ChatGPT is created by [OpenAI](https://openai.com/blog/chatgpt/), which despite
the name is *not* any form of "open" organization, but rather a startup which
has been [considering funding at a pretty monstrous
valuation](https://siliconangle.com/2023/01/05/openai-startup-behind-chatgpt-discusses-tender-offer-value-29b).
In essence, ChatGPT is an AI tool trained on a large corpus of public and
proprietary information, packaged up as a kooky chatbot.
Fine. Setting aside my own annoyance with ML developers co-opting data from
"the commons", fine.
The zeal with which most people are dumping information into ChatGPT really
concerns me however. I have seen a number of people feeding their own source
code into ChatGPT to ask it to find bugs or security holes. It would be
foolish to assume that the inputs into ChatGPT are not _also used to train
ChatGPT_, or at least the next generations of the model.
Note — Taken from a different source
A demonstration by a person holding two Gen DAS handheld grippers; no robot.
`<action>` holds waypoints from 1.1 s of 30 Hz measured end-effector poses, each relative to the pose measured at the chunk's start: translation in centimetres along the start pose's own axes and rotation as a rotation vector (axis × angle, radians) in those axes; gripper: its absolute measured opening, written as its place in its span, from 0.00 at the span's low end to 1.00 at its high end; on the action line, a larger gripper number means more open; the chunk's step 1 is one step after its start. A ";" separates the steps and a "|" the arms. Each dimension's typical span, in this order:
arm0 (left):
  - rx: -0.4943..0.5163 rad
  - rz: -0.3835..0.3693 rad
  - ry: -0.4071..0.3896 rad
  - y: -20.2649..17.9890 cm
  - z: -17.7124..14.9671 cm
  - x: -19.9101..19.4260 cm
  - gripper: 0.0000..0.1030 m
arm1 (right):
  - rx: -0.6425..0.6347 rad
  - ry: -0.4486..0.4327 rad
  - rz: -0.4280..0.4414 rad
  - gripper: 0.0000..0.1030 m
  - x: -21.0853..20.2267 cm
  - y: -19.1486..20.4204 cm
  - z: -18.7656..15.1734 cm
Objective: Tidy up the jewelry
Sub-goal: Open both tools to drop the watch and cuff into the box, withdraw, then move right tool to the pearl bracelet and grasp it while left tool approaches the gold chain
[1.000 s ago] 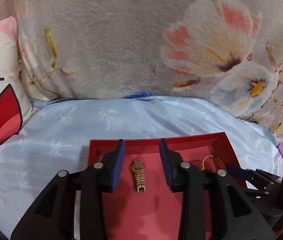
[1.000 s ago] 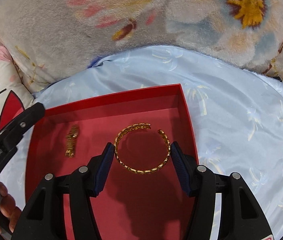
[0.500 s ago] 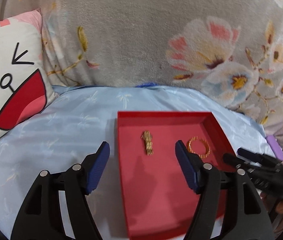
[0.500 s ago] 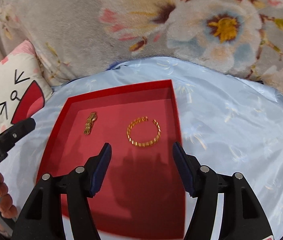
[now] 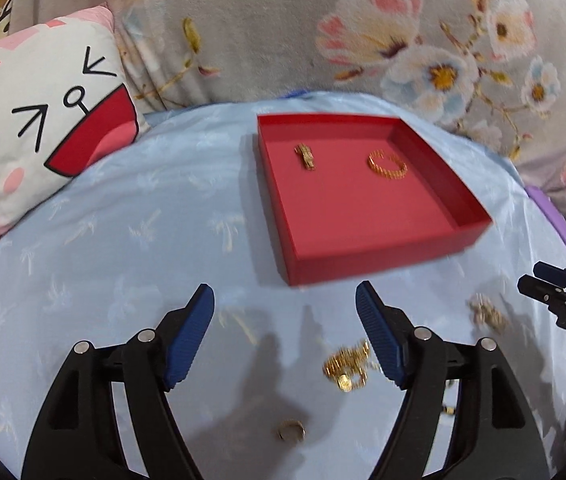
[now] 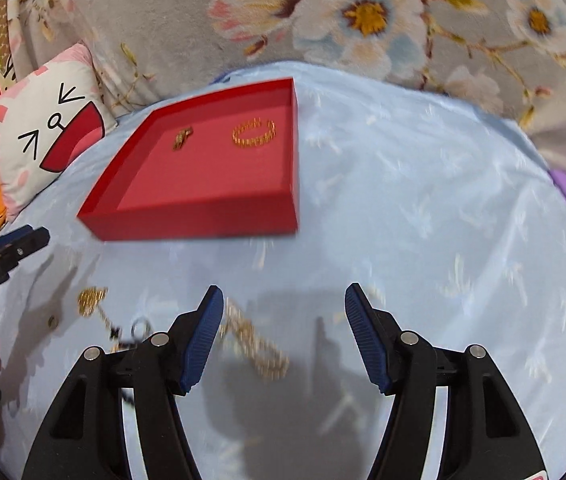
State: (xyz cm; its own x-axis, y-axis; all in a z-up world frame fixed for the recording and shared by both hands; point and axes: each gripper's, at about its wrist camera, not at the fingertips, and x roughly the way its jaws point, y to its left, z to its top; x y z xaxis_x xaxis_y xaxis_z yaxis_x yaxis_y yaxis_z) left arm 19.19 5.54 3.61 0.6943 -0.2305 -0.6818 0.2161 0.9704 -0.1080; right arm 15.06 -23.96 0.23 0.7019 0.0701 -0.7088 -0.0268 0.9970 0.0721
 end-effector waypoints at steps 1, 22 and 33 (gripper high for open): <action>0.000 -0.007 0.010 -0.2 -0.6 0.1 0.69 | 0.014 0.007 0.007 0.60 -0.2 -0.2 -0.8; 0.034 0.009 0.075 -2.7 -5.1 2.0 0.50 | 0.020 0.045 0.019 0.60 0.6 0.8 -6.9; 0.007 -0.044 0.097 -2.2 -5.9 1.7 0.42 | -0.031 0.015 -0.013 0.61 0.5 1.5 -6.7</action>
State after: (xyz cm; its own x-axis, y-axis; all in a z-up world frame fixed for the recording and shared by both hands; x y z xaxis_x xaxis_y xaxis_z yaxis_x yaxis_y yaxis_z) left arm 15.89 3.46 -1.58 0.6144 -0.2645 -0.7434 0.2501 0.9588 -0.1344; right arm 10.54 -22.22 -4.73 0.6915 0.0578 -0.7200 -0.0405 0.9983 0.0412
I am certainly no lawyer, but the two primary problems here are:
* Most developers are not authorized to disclose proprietary information of
their employers. Pasting source code into _any_ browser window creates a
liability, but a browser window with ChatGPT increases the likelihood that
the source code disclosed will be _reproduced_ in the future, for some other
user of the system. Uh oh!
* Can the code _generated_ by ChatGPT could be considered _yours_? Who actually
owns the copyright to machine generated code, or machine generated anything
for that matter? Do the architects of the system own it, or the users
supplying the inputs? This particular wrinkle isn't unique to ChatGPT, but
any ML tool generating data which occupies a space adjacent to human created,
and copyrighted works.
My concerns with what OpenAI is doing with this data is not tin-foil paranoia.
[Adobe is catching
grief](https://news.yahoo.com/adobe-using-photos-train-ai-001413408.html) for
opting Lightroom users _in_ to train their AI with those users copyrighted or
proprietary works.
I am sure the legal system will catch up to the rapid evolution of these ML
robber barons, but until then I think we should all be _very_ weary of feeding
intellectual property to these systems.